My health visitor suggested I go away for a few days and see how I feel. My friend and I went to Spain for 7 days. The first few days I was loving it: I had no baby, I was care free. But then it hit me: I missed my wee boy. I wanted to go home and be his mum. I am glad I went away as it made me realise the bond I didn’t think was there, actually was. But then I felt worse.
When I got home, I just didn’t know what to do. I hit rock bottom, I felt like I was a terrible mum. I felt like I was letting Harrison down as I wasn’t helping him thrive, to be the best person he could be, to be the best thing in my life. I thought Harrison doesn’t need me, he is better off without me. That then escalated to ‘no-one needs me in their life’. I was so low, and I was having suicidal thoughts.

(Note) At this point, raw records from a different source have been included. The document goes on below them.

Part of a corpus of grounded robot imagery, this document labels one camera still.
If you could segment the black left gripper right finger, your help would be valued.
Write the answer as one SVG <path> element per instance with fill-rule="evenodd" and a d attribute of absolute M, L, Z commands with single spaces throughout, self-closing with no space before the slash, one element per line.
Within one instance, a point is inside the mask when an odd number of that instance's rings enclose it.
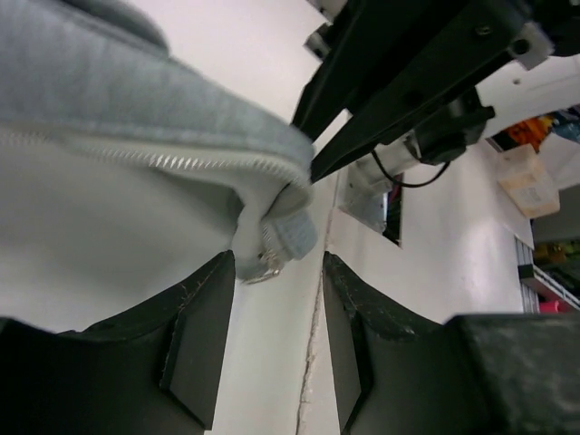
<path fill-rule="evenodd" d="M 578 314 L 468 314 L 445 324 L 323 264 L 343 434 L 576 434 Z"/>

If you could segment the grey zip-up jacket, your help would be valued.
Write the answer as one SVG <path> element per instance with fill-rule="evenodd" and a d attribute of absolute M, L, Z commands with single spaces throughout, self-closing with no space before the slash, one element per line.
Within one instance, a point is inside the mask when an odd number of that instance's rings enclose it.
<path fill-rule="evenodd" d="M 1 313 L 82 330 L 232 251 L 306 256 L 312 142 L 121 1 L 1 4 Z"/>

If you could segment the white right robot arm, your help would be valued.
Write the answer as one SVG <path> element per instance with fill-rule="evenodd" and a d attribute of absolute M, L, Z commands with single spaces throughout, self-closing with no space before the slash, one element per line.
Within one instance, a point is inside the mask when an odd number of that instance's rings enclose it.
<path fill-rule="evenodd" d="M 293 124 L 318 138 L 313 181 L 348 166 L 376 185 L 579 102 L 576 1 L 317 1 L 321 63 Z"/>

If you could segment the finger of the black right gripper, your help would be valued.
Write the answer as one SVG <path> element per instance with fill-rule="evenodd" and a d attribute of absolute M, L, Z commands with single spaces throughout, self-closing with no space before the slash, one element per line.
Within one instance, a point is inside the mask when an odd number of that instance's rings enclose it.
<path fill-rule="evenodd" d="M 356 114 L 426 47 L 490 44 L 508 50 L 532 15 L 528 1 L 346 1 L 306 40 L 321 64 L 293 124 L 312 139 Z"/>
<path fill-rule="evenodd" d="M 318 153 L 312 162 L 311 181 L 334 173 L 381 139 L 397 139 L 508 61 L 504 48 L 490 44 L 426 47 Z"/>

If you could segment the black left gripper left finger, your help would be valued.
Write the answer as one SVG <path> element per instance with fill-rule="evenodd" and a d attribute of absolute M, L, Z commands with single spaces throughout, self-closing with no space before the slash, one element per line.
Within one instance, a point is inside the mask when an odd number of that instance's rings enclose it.
<path fill-rule="evenodd" d="M 235 287 L 229 251 L 88 329 L 1 321 L 4 434 L 202 434 L 217 404 Z"/>

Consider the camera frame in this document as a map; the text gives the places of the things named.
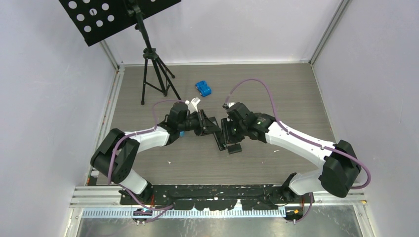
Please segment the black battery cover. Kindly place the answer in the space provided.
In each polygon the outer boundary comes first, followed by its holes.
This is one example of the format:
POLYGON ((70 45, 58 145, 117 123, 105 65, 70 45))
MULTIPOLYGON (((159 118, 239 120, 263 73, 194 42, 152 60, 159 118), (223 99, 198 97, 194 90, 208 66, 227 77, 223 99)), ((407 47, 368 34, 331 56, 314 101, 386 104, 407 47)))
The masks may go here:
POLYGON ((235 153, 239 153, 242 151, 242 147, 241 144, 233 144, 227 147, 228 153, 231 154, 235 154, 235 153))

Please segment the black remote control back up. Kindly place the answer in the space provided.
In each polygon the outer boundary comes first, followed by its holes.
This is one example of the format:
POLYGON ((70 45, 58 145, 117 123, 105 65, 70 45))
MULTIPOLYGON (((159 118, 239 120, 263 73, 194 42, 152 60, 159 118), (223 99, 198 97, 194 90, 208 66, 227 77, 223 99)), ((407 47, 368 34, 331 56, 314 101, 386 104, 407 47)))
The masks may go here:
POLYGON ((223 131, 221 131, 220 133, 214 133, 213 135, 214 135, 216 144, 218 146, 218 149, 220 150, 220 136, 222 136, 222 135, 224 136, 224 133, 223 133, 223 131))

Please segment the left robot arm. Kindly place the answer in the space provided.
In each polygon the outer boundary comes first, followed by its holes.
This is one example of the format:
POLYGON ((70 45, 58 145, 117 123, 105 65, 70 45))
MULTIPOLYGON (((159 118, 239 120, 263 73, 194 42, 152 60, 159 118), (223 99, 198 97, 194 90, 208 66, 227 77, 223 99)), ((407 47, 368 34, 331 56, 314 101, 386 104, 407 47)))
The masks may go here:
POLYGON ((150 129, 135 132, 111 129, 94 152, 90 164, 109 182, 125 188, 139 204, 147 204, 153 188, 133 170, 136 155, 154 147, 168 146, 184 131, 193 131, 197 136, 214 134, 218 137, 221 128, 214 117, 207 117, 191 101, 176 102, 164 120, 150 129))

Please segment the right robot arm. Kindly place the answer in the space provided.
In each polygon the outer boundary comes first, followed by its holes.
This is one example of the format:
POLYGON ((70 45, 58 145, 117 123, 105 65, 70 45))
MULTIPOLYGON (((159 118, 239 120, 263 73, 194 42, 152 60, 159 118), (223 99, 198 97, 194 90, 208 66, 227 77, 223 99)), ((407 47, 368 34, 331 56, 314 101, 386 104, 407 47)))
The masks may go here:
POLYGON ((297 154, 317 166, 304 174, 292 173, 280 187, 287 202, 317 191, 344 198, 352 189, 362 168, 350 143, 337 144, 320 140, 277 122, 271 115, 253 113, 243 103, 225 103, 227 118, 222 120, 222 131, 227 143, 236 144, 244 138, 276 145, 297 154))

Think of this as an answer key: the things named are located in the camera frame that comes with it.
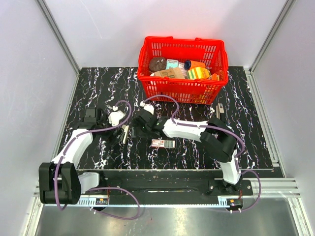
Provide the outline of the beige stapler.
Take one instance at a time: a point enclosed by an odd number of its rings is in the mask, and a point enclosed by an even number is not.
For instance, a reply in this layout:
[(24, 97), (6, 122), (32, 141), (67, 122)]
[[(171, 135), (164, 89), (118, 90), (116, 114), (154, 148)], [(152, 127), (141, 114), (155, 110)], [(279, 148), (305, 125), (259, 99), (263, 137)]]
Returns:
[(122, 125), (122, 129), (123, 129), (123, 144), (126, 144), (126, 140), (127, 140), (127, 136), (128, 136), (128, 132), (129, 132), (129, 125)]

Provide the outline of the beige staple remover tool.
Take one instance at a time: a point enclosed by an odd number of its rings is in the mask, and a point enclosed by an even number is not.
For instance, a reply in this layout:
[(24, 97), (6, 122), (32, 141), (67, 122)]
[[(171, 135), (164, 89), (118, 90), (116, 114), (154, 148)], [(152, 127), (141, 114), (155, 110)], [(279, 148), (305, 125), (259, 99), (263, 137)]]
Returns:
[(216, 106), (216, 116), (218, 119), (223, 118), (223, 114), (224, 114), (224, 108), (223, 105), (221, 103), (218, 103)]

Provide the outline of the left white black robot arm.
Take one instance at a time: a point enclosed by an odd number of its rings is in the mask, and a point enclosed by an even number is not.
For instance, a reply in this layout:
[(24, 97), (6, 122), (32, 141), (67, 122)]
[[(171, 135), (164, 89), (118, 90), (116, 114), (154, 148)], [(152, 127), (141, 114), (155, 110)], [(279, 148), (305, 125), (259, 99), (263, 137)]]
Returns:
[(43, 204), (75, 205), (81, 195), (88, 190), (95, 194), (105, 192), (107, 183), (99, 173), (87, 172), (77, 174), (79, 164), (85, 150), (92, 144), (97, 135), (113, 141), (119, 139), (115, 134), (122, 131), (113, 129), (121, 124), (125, 114), (115, 110), (109, 115), (101, 108), (88, 108), (85, 116), (72, 131), (69, 141), (51, 162), (39, 166), (39, 196)]

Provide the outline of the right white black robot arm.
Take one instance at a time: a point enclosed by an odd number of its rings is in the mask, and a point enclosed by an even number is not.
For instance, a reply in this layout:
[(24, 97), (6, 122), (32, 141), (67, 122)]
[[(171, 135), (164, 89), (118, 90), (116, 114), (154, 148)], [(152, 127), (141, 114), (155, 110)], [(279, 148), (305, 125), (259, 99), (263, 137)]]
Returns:
[(135, 138), (182, 138), (200, 142), (210, 158), (220, 163), (226, 193), (241, 190), (242, 177), (237, 161), (237, 136), (227, 130), (216, 117), (209, 121), (183, 121), (160, 117), (141, 109), (131, 122), (131, 135)]

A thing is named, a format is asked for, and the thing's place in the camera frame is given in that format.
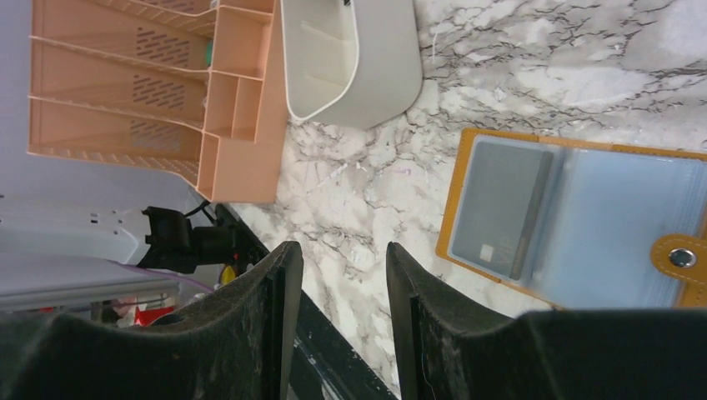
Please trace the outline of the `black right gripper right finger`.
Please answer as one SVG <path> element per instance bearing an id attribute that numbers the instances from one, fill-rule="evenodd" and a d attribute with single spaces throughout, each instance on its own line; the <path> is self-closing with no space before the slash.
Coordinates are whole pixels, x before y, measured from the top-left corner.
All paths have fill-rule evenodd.
<path id="1" fill-rule="evenodd" d="M 700 309 L 534 311 L 507 317 L 386 251 L 404 399 L 703 399 Z"/>

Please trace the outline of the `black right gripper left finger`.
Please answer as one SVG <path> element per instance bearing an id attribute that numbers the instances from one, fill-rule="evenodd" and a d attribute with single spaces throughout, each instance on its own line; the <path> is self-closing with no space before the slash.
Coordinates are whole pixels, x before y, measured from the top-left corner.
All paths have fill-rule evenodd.
<path id="1" fill-rule="evenodd" d="M 303 280 L 299 243 L 146 327 L 67 313 L 1 318 L 4 399 L 284 399 Z"/>

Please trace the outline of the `yellow leather card holder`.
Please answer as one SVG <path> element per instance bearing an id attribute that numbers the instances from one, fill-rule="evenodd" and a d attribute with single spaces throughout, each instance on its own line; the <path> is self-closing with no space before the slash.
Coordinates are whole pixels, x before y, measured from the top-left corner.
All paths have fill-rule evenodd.
<path id="1" fill-rule="evenodd" d="M 702 308 L 706 156 L 465 129 L 436 253 L 559 308 Z"/>

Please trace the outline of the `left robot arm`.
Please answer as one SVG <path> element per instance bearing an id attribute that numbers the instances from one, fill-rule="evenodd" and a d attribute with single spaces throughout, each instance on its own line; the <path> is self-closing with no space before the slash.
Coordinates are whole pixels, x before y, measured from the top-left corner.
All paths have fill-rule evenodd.
<path id="1" fill-rule="evenodd" d="M 146 277 L 144 282 L 3 294 L 2 311 L 19 312 L 174 294 L 180 284 L 209 293 L 211 287 L 190 274 L 202 265 L 234 263 L 236 233 L 221 223 L 193 227 L 187 214 L 160 207 L 85 211 L 2 197 L 1 250 L 100 259 Z"/>

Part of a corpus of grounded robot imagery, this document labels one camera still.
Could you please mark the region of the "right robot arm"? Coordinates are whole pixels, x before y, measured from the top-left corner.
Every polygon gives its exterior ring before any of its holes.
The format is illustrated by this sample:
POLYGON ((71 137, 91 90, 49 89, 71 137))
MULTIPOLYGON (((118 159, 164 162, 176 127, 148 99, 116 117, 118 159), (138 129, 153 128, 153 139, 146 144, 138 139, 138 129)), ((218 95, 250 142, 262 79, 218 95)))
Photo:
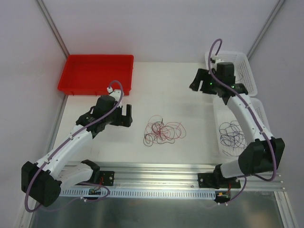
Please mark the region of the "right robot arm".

When Harrison was 6 months old, I knew I had to do something. I needed help. That is when I was introduced to Angie at Aberlour. Nothing else I had tried worked, I knew this was my last chance and it worked!
I met Claire and I started to be me again
Aberlour provide a perinatal befriending service, so I met with Angie a few times to discuss how I was feeling and the help I needed. She then matched me up with Claire, someone who had been through a similar experience, someone who understood what I was going through. Slowly but surely things started to change and I started to come back.
At first Claire would come around to my house. I would sit in the corner of my sofa cooried in. I would make a cup of tea for us both, while Claire would keep an eye on Harrison. We could then talk about me, my concerns and my feelings. Claire would listen and as she had been in a similar situation to me, she would never judge.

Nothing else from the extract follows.